» WHAT YOU SHOULD DO: Below is a listing; restate from it, character for character, the lines beginning at the line holding "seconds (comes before" and ending at the line holding "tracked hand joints", both included.

» MATERIAL SUPPLIED:
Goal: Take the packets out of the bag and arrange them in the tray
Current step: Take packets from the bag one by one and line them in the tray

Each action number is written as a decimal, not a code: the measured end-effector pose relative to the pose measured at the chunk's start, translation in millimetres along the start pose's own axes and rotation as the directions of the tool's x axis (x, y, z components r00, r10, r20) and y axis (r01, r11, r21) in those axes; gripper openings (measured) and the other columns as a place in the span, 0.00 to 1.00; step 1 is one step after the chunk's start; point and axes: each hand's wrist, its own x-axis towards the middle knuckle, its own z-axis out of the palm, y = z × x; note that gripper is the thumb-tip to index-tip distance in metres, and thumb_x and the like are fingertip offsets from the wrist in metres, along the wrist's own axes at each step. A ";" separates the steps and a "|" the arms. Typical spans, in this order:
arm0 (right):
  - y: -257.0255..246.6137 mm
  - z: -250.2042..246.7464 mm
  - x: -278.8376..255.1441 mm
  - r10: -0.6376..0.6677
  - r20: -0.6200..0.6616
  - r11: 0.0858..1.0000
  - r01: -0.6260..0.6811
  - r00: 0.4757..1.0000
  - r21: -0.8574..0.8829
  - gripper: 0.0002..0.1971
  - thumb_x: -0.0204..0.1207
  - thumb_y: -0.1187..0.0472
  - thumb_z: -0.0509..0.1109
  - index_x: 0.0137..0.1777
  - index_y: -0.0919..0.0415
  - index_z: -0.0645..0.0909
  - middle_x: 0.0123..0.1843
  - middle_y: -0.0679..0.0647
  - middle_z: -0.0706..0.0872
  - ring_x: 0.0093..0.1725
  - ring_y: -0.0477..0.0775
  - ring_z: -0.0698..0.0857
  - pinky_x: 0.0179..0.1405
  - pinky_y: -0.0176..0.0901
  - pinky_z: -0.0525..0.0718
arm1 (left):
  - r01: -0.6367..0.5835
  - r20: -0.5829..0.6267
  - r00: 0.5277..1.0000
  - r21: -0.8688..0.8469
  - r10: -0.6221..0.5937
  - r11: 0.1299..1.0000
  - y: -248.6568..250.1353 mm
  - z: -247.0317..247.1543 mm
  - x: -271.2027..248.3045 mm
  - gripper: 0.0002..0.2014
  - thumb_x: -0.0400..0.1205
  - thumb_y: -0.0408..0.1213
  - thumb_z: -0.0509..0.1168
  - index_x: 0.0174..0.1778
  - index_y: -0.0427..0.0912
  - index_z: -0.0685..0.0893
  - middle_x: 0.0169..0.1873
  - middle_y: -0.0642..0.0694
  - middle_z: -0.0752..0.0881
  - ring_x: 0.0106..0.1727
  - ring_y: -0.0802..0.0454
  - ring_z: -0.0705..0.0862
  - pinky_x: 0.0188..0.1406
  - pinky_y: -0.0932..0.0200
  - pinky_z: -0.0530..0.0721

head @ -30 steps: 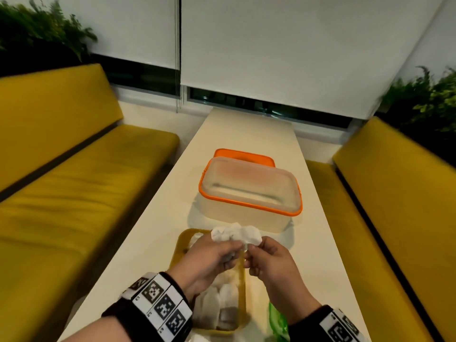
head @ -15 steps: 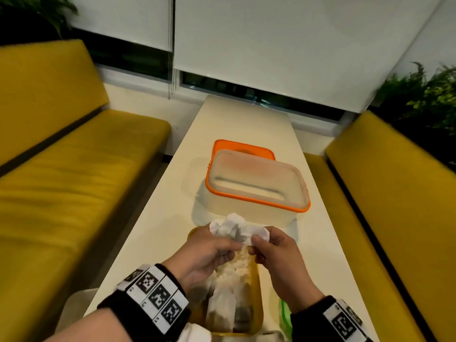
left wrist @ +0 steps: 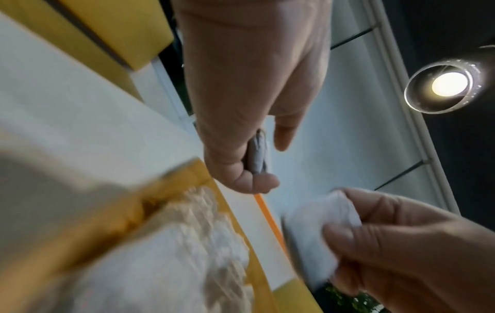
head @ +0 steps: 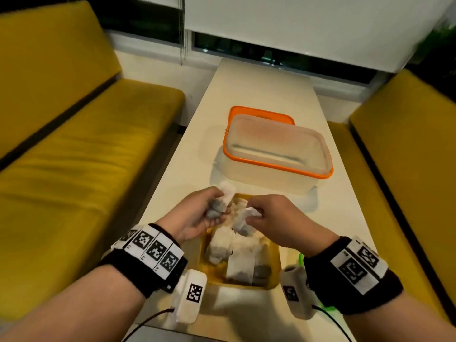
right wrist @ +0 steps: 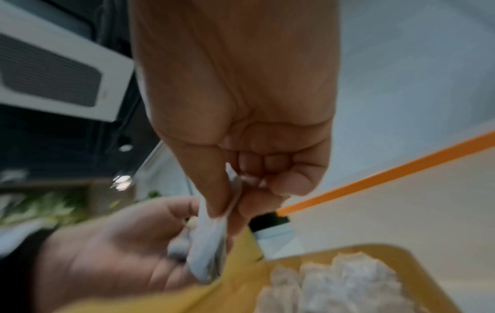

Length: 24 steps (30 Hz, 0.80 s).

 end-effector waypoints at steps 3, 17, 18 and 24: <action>-11.3 21.1 4.1 -0.065 0.138 0.985 0.086 0.988 -0.152 0.08 0.77 0.61 0.65 0.51 0.58 0.85 0.47 0.54 0.86 0.47 0.56 0.82 0.42 0.44 0.80 | -0.124 -0.131 0.984 0.009 0.124 0.992 4.9 -18.4 -6.7 0.05 0.83 0.26 0.58 0.48 0.33 0.79 0.34 0.37 0.86 0.34 0.49 0.86 0.31 0.61 0.88; -32.4 52.9 35.2 0.097 0.340 0.909 0.055 0.935 -0.412 0.17 0.80 0.64 0.64 0.68 0.61 0.76 0.65 0.58 0.81 0.63 0.58 0.80 0.55 0.42 0.76 | -0.187 -0.112 0.976 0.007 0.187 0.982 -7.5 -30.8 -22.7 0.07 0.82 0.24 0.61 0.53 0.35 0.81 0.42 0.37 0.89 0.44 0.45 0.90 0.45 0.54 0.90; -31.7 46.9 36.0 0.103 0.269 0.925 0.008 0.958 -0.381 0.16 0.80 0.64 0.63 0.67 0.60 0.77 0.63 0.57 0.81 0.62 0.57 0.80 0.53 0.41 0.76 | -0.168 -0.104 0.980 -0.007 0.167 0.986 -7.6 -31.4 -24.1 0.06 0.82 0.25 0.61 0.51 0.36 0.80 0.42 0.36 0.89 0.45 0.44 0.90 0.45 0.53 0.90; -33.2 20.6 38.5 0.132 0.059 0.965 -0.142 0.990 0.222 0.17 0.74 0.58 0.68 0.64 0.53 0.80 0.55 0.50 0.85 0.56 0.52 0.82 0.51 0.39 0.77 | -0.134 -0.024 0.990 0.057 0.136 0.989 -13.6 -27.7 -29.2 0.10 0.83 0.22 0.57 0.50 0.38 0.82 0.48 0.36 0.88 0.47 0.44 0.89 0.42 0.54 0.91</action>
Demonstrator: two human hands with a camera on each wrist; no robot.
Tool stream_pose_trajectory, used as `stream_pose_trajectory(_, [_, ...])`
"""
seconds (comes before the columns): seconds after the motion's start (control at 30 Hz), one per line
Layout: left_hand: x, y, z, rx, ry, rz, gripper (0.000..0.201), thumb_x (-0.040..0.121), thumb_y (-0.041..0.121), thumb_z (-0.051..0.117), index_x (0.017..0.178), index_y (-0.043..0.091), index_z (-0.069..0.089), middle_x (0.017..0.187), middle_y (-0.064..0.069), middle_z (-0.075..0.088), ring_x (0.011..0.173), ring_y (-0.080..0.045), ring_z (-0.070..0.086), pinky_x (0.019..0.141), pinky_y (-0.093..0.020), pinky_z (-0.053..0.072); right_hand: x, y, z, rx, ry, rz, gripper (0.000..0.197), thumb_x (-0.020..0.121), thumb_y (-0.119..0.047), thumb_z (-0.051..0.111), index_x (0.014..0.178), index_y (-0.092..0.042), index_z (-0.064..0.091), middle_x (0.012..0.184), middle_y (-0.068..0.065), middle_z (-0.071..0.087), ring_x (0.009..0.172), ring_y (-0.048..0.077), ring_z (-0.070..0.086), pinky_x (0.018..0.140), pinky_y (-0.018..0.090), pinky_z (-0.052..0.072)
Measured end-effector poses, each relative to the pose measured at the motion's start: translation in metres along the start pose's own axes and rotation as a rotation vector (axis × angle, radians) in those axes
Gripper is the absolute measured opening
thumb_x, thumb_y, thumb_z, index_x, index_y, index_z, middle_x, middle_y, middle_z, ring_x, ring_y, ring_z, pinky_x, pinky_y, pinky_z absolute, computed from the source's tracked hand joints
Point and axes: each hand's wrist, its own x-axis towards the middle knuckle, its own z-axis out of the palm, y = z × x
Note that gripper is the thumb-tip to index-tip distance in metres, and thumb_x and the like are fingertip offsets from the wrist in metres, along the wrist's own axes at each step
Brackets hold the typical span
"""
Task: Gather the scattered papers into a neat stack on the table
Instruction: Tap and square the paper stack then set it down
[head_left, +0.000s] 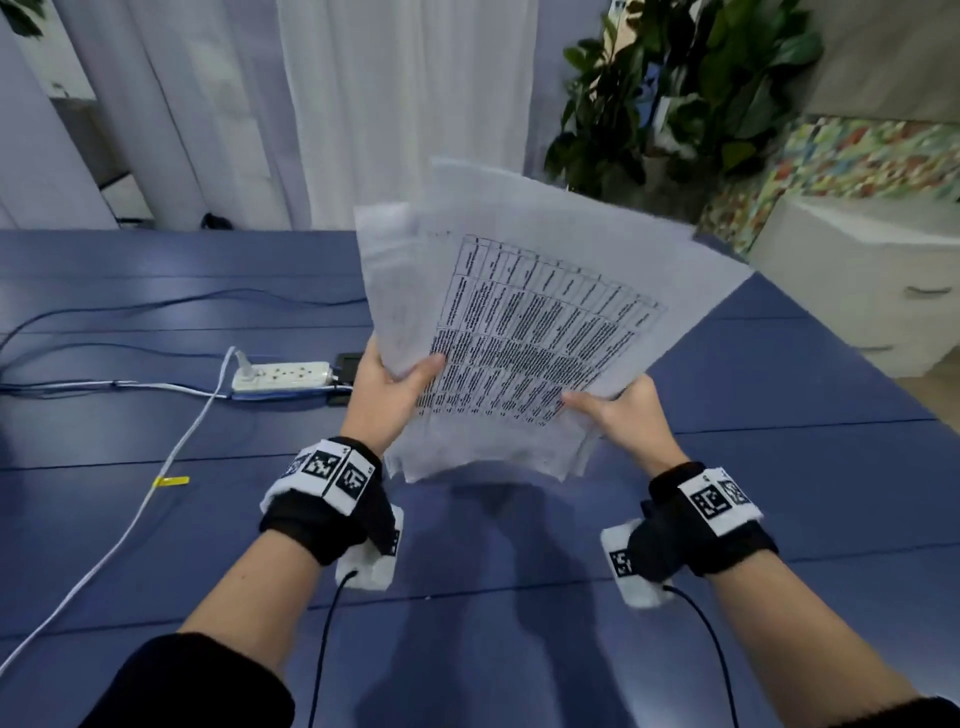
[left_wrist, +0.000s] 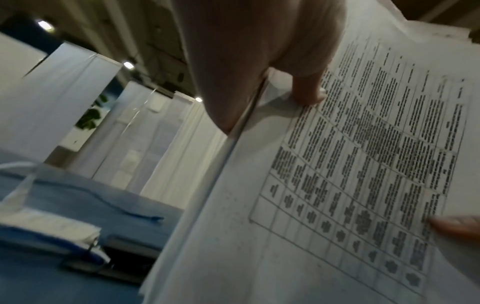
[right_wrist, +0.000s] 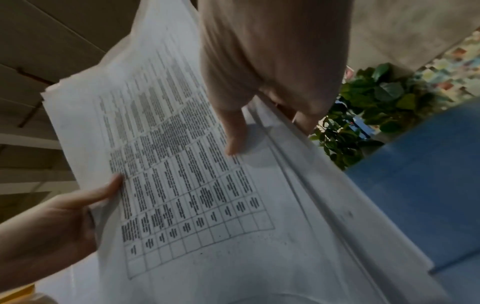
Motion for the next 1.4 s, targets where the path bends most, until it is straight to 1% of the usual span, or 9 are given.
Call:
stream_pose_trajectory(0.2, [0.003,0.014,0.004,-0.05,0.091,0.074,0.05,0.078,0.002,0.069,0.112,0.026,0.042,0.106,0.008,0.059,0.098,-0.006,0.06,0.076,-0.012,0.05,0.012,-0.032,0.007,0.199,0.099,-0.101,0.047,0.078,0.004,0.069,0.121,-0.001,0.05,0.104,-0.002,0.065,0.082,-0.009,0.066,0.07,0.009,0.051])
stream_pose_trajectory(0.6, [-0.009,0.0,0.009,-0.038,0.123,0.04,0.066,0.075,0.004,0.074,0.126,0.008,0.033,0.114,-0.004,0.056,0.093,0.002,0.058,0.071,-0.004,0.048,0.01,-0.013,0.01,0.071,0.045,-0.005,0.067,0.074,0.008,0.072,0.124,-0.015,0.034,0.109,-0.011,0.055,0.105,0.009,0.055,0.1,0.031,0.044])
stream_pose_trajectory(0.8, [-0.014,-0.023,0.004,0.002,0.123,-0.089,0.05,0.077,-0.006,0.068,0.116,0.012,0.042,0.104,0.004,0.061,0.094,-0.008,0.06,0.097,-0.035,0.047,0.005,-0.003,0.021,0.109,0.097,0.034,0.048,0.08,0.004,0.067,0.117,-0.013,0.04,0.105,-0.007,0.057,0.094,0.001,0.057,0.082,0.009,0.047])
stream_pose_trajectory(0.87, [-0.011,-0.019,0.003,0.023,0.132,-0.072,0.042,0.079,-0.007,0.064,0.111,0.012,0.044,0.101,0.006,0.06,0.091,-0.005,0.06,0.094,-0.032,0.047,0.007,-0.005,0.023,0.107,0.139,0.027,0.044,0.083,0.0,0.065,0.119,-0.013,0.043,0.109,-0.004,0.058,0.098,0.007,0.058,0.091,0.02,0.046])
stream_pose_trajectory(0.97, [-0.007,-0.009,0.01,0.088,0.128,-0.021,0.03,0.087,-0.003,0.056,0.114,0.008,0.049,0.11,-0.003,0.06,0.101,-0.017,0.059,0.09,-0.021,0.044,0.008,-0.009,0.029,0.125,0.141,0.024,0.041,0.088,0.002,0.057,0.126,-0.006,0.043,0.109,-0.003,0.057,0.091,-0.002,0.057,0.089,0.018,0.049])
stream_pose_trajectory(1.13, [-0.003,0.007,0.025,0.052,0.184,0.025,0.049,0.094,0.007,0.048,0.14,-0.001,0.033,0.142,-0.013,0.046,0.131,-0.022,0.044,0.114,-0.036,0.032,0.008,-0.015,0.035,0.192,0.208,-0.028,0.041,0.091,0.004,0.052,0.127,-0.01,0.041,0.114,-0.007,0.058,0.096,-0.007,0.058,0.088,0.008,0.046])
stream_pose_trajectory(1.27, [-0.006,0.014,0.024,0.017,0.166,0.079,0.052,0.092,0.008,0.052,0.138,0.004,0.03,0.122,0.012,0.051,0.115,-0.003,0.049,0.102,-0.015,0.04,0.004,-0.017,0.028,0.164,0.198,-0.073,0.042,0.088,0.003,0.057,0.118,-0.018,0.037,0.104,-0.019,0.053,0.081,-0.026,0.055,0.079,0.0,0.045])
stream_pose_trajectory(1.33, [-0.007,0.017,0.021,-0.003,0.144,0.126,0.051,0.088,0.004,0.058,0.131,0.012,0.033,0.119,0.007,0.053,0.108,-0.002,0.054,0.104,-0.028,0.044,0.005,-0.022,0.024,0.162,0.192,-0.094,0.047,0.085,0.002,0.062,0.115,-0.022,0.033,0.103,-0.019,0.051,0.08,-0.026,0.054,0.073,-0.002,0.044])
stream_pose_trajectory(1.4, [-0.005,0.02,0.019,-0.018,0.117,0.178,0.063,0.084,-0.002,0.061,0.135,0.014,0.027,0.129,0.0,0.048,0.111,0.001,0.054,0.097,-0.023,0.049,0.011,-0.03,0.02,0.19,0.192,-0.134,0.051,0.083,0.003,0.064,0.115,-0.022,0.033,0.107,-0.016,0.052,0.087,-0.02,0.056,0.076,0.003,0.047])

» SOLUTION TO THE PROBLEM:
seconds (comes before the columns): seconds after the motion's start (control at 30 Hz), one per line
Layout: left_hand: x, y, z, rx, ry, rz, gripper (0.000..0.201), thumb_x (-0.040..0.121), thumb_y (-0.041..0.121), thumb_z (-0.051..0.117), index_x (0.017..0.178), index_y (-0.043..0.091), index_z (-0.069..0.089), middle_x (0.017..0.187), middle_y (-0.064..0.069), middle_z (-0.075..0.088), ring_x (0.011..0.173), ring_y (-0.080..0.045), ring_z (-0.070..0.086), pinky_x (0.019..0.141), pinky_y (-0.093..0.020), pinky_z (-0.053..0.072); right_hand: x, y, z, rx, ry, rz, gripper (0.000..0.197), thumb_x (-0.020..0.121), thumb_y (-0.119..0.047), thumb_z (-0.051..0.111), index_x (0.014..0.178), index_y (-0.092..0.042), index_z (-0.064..0.091), middle_x (0.012..0.184), middle_y (-0.068..0.065), middle_z (-0.071..0.087), ring_x (0.009..0.172), ring_y (-0.048..0.077), ring_z (-0.070..0.086), pinky_x (0.018..0.140), pinky_y (-0.018..0.090), pinky_z (-0.052..0.072)
Measured end-effector poses, each relative to the pose measured at the motion's start: translation in metres along the start pose's own axes and rotation as a rotation vector (axis × angle, radians) in those axes
Gripper is the absolute measured opening
thumb_x, thumb_y, thumb_z, index_x, index_y, index_z, middle_x, middle_y, middle_z, ring_x, ring_y, ring_z, pinky_x, pinky_y, pinky_z absolute, computed from the source's tracked hand joints

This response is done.